#### WORK INSTRUCTIONS:
Filter by the string "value": return the lines of the material that contain it.

·····

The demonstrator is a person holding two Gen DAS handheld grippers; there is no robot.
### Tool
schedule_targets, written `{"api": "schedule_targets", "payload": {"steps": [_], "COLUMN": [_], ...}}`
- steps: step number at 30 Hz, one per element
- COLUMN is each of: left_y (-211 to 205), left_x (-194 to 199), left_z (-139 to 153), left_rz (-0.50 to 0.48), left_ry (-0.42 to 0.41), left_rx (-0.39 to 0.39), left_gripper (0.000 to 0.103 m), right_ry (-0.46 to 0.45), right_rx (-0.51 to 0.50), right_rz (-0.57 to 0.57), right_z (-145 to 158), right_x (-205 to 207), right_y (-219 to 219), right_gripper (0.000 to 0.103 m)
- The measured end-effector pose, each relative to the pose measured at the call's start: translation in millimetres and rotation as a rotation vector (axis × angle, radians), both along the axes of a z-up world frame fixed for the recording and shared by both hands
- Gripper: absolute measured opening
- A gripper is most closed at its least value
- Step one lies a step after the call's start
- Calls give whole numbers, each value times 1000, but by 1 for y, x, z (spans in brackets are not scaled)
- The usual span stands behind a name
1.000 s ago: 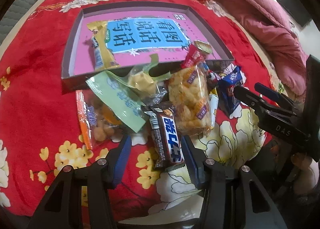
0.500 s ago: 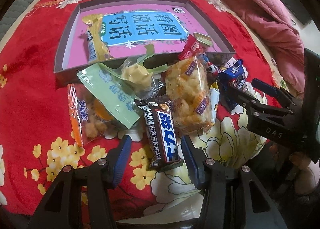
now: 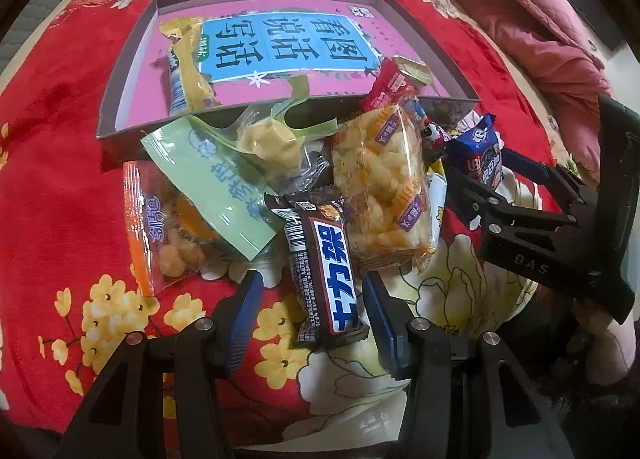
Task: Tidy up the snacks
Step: 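Grasp the dark chocolate bar with the left tool while the right tool grasps the blue biscuit pack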
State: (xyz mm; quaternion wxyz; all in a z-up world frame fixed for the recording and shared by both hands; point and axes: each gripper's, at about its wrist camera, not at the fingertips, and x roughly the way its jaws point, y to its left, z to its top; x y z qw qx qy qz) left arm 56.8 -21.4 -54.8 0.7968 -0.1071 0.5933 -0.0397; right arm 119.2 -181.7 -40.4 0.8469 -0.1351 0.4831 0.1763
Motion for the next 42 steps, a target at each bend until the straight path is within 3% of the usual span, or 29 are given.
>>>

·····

#### RESPONSE:
- A gripper is most closed at its least value
- Calls give whole numbers, each value times 1000, but by 1 for y, x, z (spans in brackets are not scaled)

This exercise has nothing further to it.